» INSTRUCTIONS FOR THE TASK
Every line below that contains "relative" is to be copied.

---*---

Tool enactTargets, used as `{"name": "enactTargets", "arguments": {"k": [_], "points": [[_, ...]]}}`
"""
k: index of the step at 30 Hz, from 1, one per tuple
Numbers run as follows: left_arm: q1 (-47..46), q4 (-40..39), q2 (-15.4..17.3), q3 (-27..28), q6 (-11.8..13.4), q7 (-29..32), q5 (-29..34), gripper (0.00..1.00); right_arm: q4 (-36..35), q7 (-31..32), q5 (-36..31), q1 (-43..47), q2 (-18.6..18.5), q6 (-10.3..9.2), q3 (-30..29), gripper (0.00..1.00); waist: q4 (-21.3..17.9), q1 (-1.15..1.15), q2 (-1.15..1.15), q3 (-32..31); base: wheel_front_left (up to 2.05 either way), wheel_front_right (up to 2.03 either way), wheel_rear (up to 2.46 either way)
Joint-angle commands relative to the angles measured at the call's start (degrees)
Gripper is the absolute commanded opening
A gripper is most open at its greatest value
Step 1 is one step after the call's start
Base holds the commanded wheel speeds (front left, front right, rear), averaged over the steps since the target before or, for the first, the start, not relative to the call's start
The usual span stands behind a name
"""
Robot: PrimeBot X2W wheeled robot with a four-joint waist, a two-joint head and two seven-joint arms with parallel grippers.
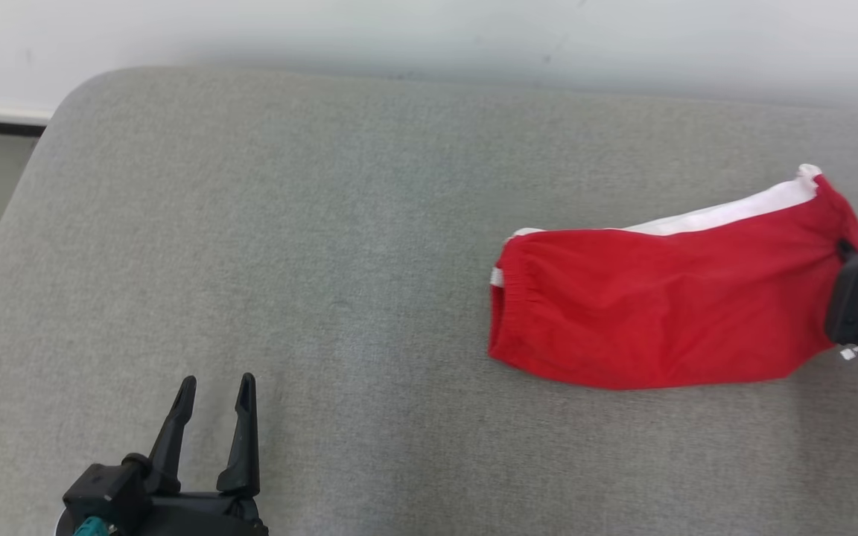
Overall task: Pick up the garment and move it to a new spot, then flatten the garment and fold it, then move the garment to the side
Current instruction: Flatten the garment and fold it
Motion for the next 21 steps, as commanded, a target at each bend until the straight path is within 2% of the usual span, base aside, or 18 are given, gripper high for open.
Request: {"name": "enactTargets", "arguments": {"k": [1, 5, 8, 14, 21], "points": [[0.8, 0.1, 0.0, 0.0, 0.1, -0.2, 0.3, 1.0, -0.2, -0.7, -1.6, 1.0, -1.0, -0.2, -0.4, 0.0, -1.6, 0.0, 0.0, -1.6, 0.0, 0.0, 0.0], [1.3, 0.6, -0.1, -0.1, 0.0, -0.2, -0.1, 1.0, -1.8, -0.9, -5.6, 1.6, -1.5, -0.19, -1.6, 0.0, -2.9, 0.0, 0.0, -3.1, 0.0, 0.0, 0.0], [1.6, 0.9, -0.1, -0.6, 0.2, -0.2, -0.9, 1.0, -4.3, 0.0, -9.3, 2.1, -0.2, -0.19, -1.7, 0.0, -3.9, 0.0, 0.0, -4.2, 0.0, 0.0, 0.0], [2.4, 1.7, -0.1, -2.3, 0.6, -0.2, -1.6, 1.0, -13.2, 5.8, -13.4, 4.4, 6.0, -0.19, -0.2, 0.0, -5.0, 0.0, 0.0, -6.2, 0.0, 0.0, 0.0], [2.0, 1.7, -0.1, -3.6, 1.3, -0.2, -2.4, 1.0, -23.2, 14.8, -13.4, 7.2, 13.4, -0.19, 4.6, 0.0, -4.9, 0.0, 0.0, -6.5, 0.0, 0.0, 0.0]]}}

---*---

» EXPECTED ANSWER
Joint-angle commands relative to the angles measured at the call's start (degrees)
Base holds the commanded wheel speeds (front left, front right, rear), averaged over the steps since the target before or, for the first, the start, not relative to the call's start

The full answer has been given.